А теперь мать смеялась и плакала. Сверкали зубы, ямочки играли на щеках, и в слезинках вспыхивало солнце — мать сидела лицом к нему. И такой пронзительно красивой была она в этот момент среди ромашек, что у Артамонова даже в носу защекотало. Он и не знал, что мать красивая. Любил ее, конечно, как всякий ребенок любит свою мать. Но красивой не считал, не видел. Красивыми были другие — нарядные соседки, приходившие в гости по праздникам. А мать сроду нарядно не одевалась, не было у нее нарядов. Простая темная кофта, да юбка, хлещущая по ногам (мать и по дому-то тихо не ходила, вечно носилась), да платок, повязанный по самые брови. А здесь нарядом ей был ромашковый луг, и смех ее, и радостные эти слезы.
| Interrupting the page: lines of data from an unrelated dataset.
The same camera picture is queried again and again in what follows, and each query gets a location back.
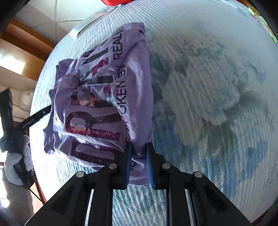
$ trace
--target blue gripper pad
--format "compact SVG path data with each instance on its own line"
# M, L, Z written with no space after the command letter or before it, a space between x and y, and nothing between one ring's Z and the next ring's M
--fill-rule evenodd
M129 184L129 176L130 176L130 166L131 166L131 157L132 157L132 148L128 151L128 159L126 162L126 169L125 169L125 188Z
M150 184L151 184L152 189L154 189L155 188L155 181L154 181L154 173L153 173L153 162L152 162L150 150L148 148L147 148L147 163L148 163Z

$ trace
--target crumpled fabric
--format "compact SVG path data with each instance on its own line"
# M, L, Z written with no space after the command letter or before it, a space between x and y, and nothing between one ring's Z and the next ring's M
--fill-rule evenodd
M129 183L149 183L146 143L153 142L153 91L143 23L128 23L99 46L56 67L44 150L100 170L134 153Z
M29 142L30 142L29 137L25 135L22 154L23 154L23 159L27 171L30 171L33 168L33 161L31 157L30 147L28 146ZM21 159L22 159L22 155L19 153L8 153L4 164L7 181L17 186L24 185L22 180L18 177L16 170L14 168L14 164L18 163Z

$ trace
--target round table
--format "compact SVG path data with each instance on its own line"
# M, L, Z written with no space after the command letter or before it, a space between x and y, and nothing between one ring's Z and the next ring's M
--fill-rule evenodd
M156 152L202 171L252 222L278 194L278 46L236 1L136 0L113 7L78 39L65 36L37 82L31 114L48 106L55 66L77 58L122 24L144 22L154 92ZM44 151L49 115L30 128L47 199L77 171L92 169ZM165 195L129 186L114 193L114 225L164 225Z

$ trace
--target metal screw head
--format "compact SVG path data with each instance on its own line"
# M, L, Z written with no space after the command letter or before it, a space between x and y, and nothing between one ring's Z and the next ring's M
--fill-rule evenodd
M75 174L76 177L83 177L84 176L84 172L82 171L78 171L76 174Z
M195 177L201 178L203 174L200 171L194 173Z
M116 163L111 163L111 164L109 164L109 169L115 169L115 168L117 168L117 164Z
M168 163L162 164L162 168L163 168L163 169L169 169L170 167L171 167L171 165L168 164Z

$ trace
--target purple t-shirt
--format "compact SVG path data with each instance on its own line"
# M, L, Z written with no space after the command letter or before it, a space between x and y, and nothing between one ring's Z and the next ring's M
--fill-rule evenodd
M131 141L129 182L148 184L145 145L153 142L153 91L144 24L125 24L98 47L56 68L45 151L99 170Z
Артамонов опустил глаза, застыдился. Эх, сказать бы ей тогда: «Мам, какая ты красивая!» Теперь вот дочка прижмется другой раз к жене и скажет эти самые слова. А он не мог. Не умел. Не такими они росли тогда.
Корову они чуть было не купили в тот же день. Пришли к обеду в эту самую Крутиху (деревню-то мать хоть точно назвала вечером), и первые же встречные люди подсказали им: да, продают тут одни старики. У них, видишь ли, две коровы, молодая и старая, а им уж не под силу двух-то обрабатывать. Вот решили старую продать, а себе молодую оставить.
Старики эти — и сами они, и вся их многочисленная животина — оказались очень интересными, похожими: будто из одного яйца вылупились. Старушка маленькая, беленькая, смирненькая. Дед тоже белый, в белой рубахе навыпуск, но могутный, с бородищей до пояса. Если бы Артамонов к тому времени знал про бога Саваофа — то подумал бы: вылитый Саваоф. Белые, как одна, курицы бродили по просторному двору; белый поросенок, будто его долго терли с мылом, копался под плетнем.
Корова, предназначенная на продажу, по случаю обеденного зноя, стояла в темном пригоне, и, когда дед открыл двери, Артамонов с матерью увидели, что и корова тоже белая. Тут у них враз дрогнули сердца, они даже быстро обменялись ликующими взглядами — вспомнили Белянку. Кстати, и звали корову Беляна, и потому, наверное, так уважительно, а не сокращенно, что была она крупной, степенной, с выменем ведерницы и добрыми, ленивыми глазами. Прямо буйвол, а не корова — в нее, пожалуй, две Белянки вошло бы.
Еще была у стариков пасека в десять ульев, и мать стала сразу бить на сочувствие: конечно, мол, когда молодых в доме нет, трудно с таким хозяйством управляться — и там успеть надо, и там доглядеть, а ведь ей, животине-то, каждой подай, она ведь есть просит.
Старуха мелко кивала головой: «Так, так, доченька, так…» Старик степенно оглаживал бороду: «Чижаловато, однако, что говорить».
Но, когда зашла речь о цене, оказалось, что старички свою выгоду крепко блюдут: потому, наверное, и двор у них был такой богатейший. Ровно на тыщу рублей больше, чем имелось у матери, запросили они за свою Беляну.